Em sua épica “História do Mundo, Parte I” (Hulu acabou de encomendar a Parte II), ele interpreta Torquemada, um líder temível da Inquisição Espanhola, disparando descendo uma escada de pedra em espiral – como “Vertigem” ao contrário – e explodindo em um número de música e dança com refrão completo. Mais tarde no esboço, as freiras vestem roupas de banho, sincronizam-se com os judeus devotos que estão tentando converter e então se levantam – Feliz Hanukkah! – equilibrando-se nas pontas de uma menorá gigante, brilhos nas cabeças. Se Porter, outro ídolo, escreveu “você é o topo / você é o Coliseu”, Brooks passou por cima e quebrou os pilares.
Hitler é o vilão do qual o autor mais ousadamente se apropriou, da obra-dentro-de-uma-obra de “Os Produtores” ao disfarce em “Ser ou Não Ser”, um remake do filme de Ernst Lubitsch, no qual Brooks estrelou sua segunda esposa, Anne Bancroft. Isso ainda ofende algumas pessoas. “Blazing Saddles” também. Brooks, que deu uma chance ao agora controverso comediante Dave Chappelle, escalando-o para “Robin Hood: Men in Tights”, não se preocupa nestas páginas com a mudança das normas na indústria que o recompensou tão generosamente. Talvez o nome seja “All About Eve”, mas menos agitado do que um passeio alegre, “All About Me!” considera o humor como valor absoluto, algo que “põe de joelhos perseguidores religiosos, ditadores e tiranos mais rápido do que qualquer outra arma”, algo que pode conquistar uma senhora elegante como Bancroft. Suas 460 páginas chacoalham como uma linha extensa.

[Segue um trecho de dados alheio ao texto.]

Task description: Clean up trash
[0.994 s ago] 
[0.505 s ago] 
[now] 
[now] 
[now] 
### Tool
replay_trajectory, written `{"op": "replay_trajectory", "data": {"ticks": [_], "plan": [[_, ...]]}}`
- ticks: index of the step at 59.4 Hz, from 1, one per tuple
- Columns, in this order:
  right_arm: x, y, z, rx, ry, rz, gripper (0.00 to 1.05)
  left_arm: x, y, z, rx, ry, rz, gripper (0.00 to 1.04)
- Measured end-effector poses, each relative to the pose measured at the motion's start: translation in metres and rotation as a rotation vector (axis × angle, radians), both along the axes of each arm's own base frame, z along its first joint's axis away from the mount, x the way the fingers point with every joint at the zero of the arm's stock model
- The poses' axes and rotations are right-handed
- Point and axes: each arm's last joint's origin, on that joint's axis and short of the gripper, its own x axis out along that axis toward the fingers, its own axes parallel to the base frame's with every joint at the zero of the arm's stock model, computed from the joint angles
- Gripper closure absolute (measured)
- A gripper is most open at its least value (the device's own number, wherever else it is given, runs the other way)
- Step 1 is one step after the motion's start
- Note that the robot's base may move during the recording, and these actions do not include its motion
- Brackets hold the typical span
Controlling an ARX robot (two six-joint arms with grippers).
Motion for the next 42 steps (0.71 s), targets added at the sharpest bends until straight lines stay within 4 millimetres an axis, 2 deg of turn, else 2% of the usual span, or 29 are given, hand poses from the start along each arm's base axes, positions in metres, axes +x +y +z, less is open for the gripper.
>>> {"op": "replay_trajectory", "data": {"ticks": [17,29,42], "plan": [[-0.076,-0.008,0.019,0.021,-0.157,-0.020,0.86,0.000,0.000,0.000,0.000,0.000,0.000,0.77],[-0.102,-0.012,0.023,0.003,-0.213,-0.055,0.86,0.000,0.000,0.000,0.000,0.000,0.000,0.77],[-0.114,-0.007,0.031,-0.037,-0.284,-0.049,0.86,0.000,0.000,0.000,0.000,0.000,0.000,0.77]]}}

O humor também pode, é claro, ser uma tela defensiva para emoções difíceis. Brooks não dá o nome de sua primeira esposa, Florence Baum, embora seu casamento tenha durado nove anos e gerado três filhos; ele e Bancroft, que morreu em 2005, tiveram um quarto. Ele prefere se preocupar com os talentos de seus colaboradores frequentes, Madeline Kahn, Gene Wilder e Carl Reiner, do que se demorar, ou mesmo mencionar, suas partidas deste mundo louco. Conforme a velha canção vai, ele acentua o positivo. “O riso é um grito de protesto contra a morte, contra o longo adeus”, escreve ele. E provavelmente já há uma pegadinha planejada para sua própria ascensão inevitável ao céu.